↓↓↓

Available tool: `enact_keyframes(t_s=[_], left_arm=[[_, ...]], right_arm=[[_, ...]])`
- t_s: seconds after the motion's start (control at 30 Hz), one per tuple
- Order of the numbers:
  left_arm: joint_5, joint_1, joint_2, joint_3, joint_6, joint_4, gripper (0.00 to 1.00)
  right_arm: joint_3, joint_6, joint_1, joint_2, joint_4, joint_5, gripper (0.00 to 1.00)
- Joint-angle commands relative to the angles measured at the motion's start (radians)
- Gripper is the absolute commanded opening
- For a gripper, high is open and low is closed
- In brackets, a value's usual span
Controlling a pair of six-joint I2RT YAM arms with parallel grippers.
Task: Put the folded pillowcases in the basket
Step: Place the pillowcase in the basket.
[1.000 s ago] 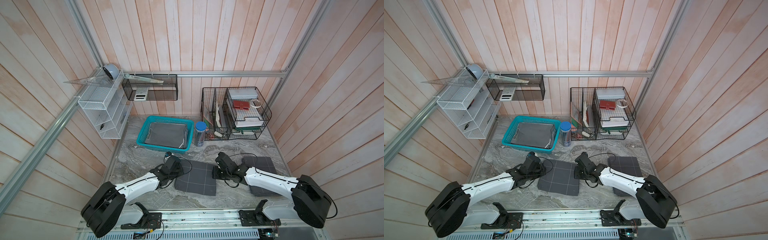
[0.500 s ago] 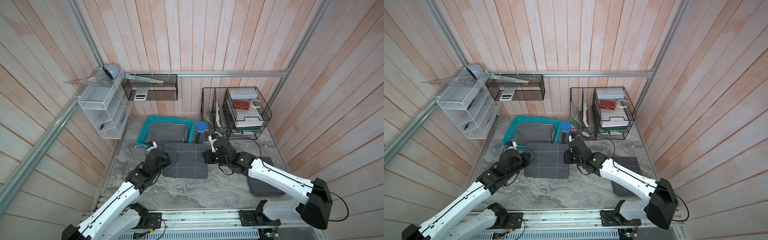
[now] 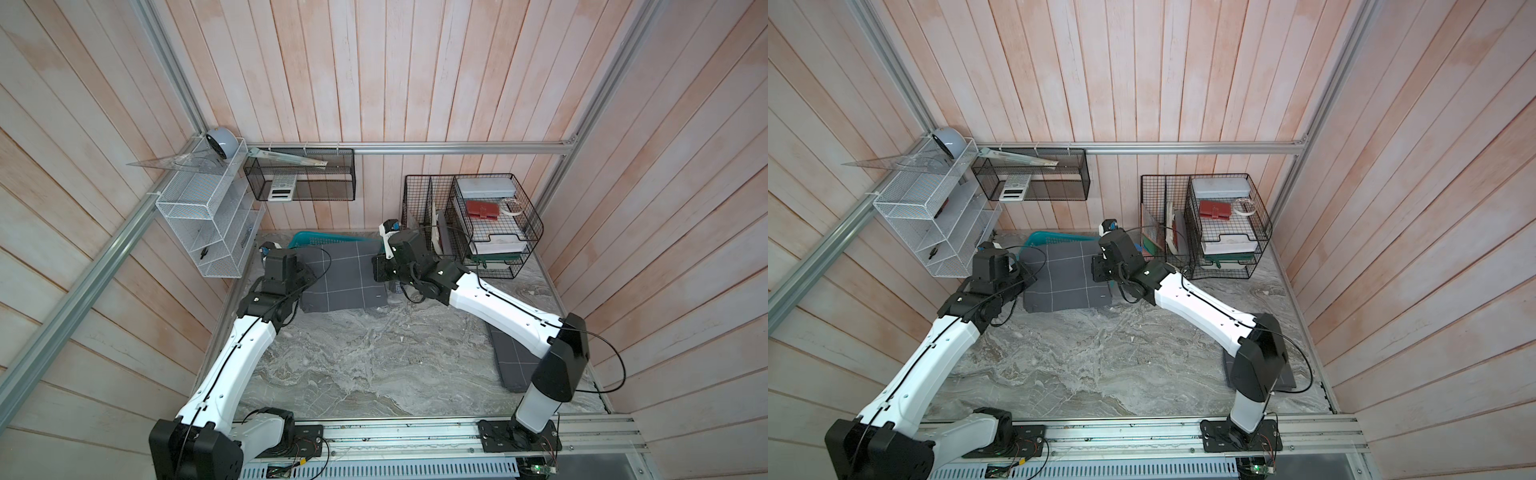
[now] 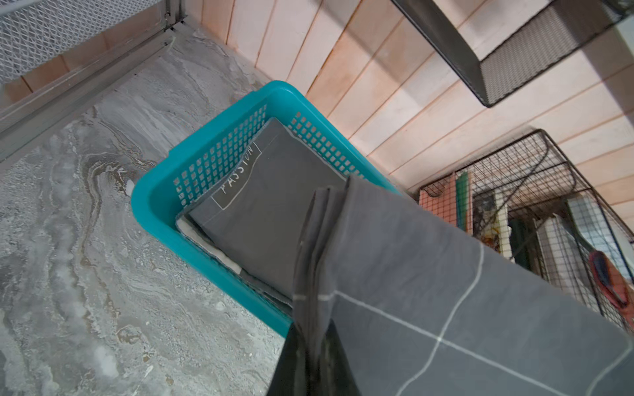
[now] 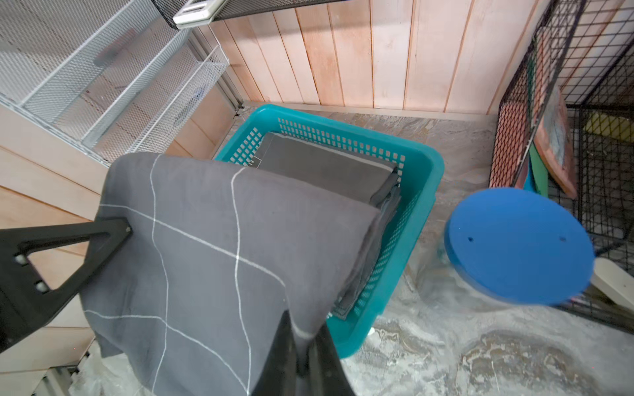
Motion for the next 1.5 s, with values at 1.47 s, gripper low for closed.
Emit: enact_keyframes(t_s=[1.47], left_arm=[[0.052, 0.168, 0.736, 0.413, 0.051, 0.153, 0.05]], right_arm=[[0.895, -0.01, -0.104, 0.828, -0.366, -0.013, 0.0]])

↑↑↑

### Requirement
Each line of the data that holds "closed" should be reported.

### Exercise response
- For a gripper, high is open and low is closed
Motion for the next 1.5 s, with values at 1.47 s, gripper low for closed.

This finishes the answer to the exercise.